I'm about to throw another batch into the vat for the auction. Has anyone ever stabilized these species and if so how did they do? 

Chak te kok burl
Curly movingui
Curly black Tasmanian acacia


----------



## Mike1950 (Jan 24, 2016)

Kevin said:


> I'm about to throw another batch into the vat for the auction. Has anyone ever stabilized these species and if so how did they do?
> 
> Chak te kok burl
> Curly movingui
> Curly black Tasmanian acacia



Sounds like a damn oriental menu.....

Reactions: Agree 1 | Funny 4


----------



## Nature Man (Jan 24, 2016)

Please speak English. Chuck

Reactions: Funny 1


----------



## Kevin (Jan 24, 2016)

Nature Man said:


> Please speak English. Chuck

Reactions: Funny 2


----------



## NYWoodturner (Jan 24, 2016)

Movingui yes and its fine
Acacia yes but have no idea if its black Tasmanian. @barry richardson sent it to me. It was fine as well.

Reactions: Like 1


----------



## Mr. Peet (Jan 24, 2016)

I watched the Italian video, but still can't figure out Canadians.

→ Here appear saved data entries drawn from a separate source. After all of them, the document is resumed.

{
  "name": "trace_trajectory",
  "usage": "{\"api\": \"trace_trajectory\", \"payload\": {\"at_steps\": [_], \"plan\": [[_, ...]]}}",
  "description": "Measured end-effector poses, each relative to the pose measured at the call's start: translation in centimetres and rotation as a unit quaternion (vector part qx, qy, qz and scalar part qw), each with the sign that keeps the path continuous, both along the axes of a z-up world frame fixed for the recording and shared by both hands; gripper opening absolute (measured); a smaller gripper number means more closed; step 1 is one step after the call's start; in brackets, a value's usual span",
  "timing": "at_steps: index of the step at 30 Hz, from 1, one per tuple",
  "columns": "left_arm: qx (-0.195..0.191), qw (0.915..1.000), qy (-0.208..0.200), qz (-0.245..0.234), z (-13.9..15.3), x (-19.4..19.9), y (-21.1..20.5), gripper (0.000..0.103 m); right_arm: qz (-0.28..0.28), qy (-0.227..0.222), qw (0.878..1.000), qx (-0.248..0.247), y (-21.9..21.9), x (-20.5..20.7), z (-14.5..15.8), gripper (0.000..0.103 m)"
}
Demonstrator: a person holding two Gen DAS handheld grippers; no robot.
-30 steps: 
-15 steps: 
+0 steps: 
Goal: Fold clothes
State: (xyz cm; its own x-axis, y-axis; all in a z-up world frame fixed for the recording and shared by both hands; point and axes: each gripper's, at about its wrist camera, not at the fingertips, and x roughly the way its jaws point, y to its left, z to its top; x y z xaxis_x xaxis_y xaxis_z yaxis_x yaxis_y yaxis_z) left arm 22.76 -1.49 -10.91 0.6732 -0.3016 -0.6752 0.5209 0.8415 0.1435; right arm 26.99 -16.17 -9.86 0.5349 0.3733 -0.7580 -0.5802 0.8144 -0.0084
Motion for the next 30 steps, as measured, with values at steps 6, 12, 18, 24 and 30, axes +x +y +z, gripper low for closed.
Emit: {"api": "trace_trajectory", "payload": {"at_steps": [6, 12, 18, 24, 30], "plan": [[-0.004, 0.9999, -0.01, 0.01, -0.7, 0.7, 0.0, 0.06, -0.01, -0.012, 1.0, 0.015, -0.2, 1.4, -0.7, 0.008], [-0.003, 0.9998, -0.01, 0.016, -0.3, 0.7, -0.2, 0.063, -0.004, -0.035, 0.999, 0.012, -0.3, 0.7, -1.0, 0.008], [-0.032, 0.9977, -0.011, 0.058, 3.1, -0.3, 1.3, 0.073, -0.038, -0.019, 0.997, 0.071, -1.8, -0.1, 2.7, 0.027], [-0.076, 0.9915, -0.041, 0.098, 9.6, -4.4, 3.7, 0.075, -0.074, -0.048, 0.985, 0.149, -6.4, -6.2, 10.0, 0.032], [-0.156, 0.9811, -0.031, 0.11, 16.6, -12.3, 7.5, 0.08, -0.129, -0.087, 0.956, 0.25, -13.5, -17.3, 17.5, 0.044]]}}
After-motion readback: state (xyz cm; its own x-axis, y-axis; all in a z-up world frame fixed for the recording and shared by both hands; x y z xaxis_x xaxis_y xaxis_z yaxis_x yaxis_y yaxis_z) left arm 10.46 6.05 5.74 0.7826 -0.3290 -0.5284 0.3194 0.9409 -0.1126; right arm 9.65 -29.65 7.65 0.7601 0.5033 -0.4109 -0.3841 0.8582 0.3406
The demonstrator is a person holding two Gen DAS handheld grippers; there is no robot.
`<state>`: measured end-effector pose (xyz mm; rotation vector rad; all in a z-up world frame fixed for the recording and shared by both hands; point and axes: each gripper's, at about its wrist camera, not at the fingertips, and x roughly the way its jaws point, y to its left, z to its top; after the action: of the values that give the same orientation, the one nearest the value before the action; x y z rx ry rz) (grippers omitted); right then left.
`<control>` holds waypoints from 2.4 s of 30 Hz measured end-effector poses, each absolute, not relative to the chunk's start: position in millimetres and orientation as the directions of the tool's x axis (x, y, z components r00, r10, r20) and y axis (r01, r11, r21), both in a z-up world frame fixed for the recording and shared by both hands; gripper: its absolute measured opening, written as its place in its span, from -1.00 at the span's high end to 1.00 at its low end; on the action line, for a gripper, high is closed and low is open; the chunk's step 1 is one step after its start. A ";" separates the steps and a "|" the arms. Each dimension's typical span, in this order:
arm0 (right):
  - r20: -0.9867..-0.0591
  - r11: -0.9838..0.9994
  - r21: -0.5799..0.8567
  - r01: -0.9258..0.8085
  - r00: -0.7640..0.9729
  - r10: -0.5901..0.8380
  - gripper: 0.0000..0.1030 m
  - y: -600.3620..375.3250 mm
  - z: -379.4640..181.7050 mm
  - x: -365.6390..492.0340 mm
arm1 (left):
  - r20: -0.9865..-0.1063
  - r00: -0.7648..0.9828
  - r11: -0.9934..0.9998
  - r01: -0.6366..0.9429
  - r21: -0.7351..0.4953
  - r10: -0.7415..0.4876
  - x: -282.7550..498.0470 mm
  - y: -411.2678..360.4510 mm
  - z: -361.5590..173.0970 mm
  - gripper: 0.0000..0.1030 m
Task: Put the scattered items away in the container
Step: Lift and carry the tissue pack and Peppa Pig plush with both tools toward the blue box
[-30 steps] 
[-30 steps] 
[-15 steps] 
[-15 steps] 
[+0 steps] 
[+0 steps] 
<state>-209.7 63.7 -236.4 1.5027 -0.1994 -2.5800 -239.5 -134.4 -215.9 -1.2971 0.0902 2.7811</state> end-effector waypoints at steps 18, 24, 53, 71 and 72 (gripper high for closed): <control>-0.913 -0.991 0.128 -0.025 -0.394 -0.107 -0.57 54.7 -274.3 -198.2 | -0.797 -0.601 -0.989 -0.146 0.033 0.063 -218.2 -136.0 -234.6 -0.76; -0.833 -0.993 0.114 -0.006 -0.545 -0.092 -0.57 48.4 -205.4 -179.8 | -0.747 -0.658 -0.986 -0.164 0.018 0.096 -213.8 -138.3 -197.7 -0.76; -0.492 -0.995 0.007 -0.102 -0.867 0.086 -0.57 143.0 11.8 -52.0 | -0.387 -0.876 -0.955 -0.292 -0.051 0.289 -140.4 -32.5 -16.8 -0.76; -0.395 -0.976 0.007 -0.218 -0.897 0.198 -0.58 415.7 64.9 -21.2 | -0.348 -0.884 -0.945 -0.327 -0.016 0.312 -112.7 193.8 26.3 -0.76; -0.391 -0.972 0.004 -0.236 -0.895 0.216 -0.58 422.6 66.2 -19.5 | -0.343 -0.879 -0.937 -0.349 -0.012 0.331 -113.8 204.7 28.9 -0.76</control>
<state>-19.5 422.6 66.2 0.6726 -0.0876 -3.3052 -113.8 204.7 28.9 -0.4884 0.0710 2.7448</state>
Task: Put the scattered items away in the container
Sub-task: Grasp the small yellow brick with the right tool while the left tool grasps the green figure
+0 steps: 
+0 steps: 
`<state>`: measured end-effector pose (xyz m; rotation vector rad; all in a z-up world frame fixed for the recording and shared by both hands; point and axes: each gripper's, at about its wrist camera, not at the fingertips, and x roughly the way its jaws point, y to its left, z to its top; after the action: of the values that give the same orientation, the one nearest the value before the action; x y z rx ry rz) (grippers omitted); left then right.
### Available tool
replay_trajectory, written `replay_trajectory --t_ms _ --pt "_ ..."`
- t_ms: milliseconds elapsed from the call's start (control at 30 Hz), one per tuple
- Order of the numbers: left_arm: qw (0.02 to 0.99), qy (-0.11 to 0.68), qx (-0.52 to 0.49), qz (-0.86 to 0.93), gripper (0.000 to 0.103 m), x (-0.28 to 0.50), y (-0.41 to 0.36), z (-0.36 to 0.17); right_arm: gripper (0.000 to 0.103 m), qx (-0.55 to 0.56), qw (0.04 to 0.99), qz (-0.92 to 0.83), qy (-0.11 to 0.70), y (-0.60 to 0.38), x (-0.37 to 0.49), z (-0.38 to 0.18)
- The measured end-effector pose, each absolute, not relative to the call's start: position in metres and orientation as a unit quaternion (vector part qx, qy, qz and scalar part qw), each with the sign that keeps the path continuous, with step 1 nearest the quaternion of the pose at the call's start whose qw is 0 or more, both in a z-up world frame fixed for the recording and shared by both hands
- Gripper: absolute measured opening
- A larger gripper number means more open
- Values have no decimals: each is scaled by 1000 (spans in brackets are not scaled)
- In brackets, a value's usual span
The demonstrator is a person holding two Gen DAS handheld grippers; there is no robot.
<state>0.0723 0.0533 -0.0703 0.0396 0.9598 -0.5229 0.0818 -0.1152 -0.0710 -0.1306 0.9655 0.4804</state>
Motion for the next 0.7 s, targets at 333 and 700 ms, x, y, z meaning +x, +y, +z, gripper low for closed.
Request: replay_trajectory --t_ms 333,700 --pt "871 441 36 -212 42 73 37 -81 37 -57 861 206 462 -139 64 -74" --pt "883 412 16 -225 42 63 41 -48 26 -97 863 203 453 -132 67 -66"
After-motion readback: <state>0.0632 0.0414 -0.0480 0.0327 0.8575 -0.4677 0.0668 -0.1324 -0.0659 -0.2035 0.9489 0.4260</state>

Hey Kevin, Chak te kok burl, never seen it. Actually, never heard any one talk about it. Movingui is a beautiful wood, but can chip if not handled with caution. You listed it as curly. Another awesome tease. I have seen plenty of ribboned stock but little curly in hand.

Nice post.


----------



## Kevin (Jan 24, 2016)

Mark I'll post some pics later then.


----------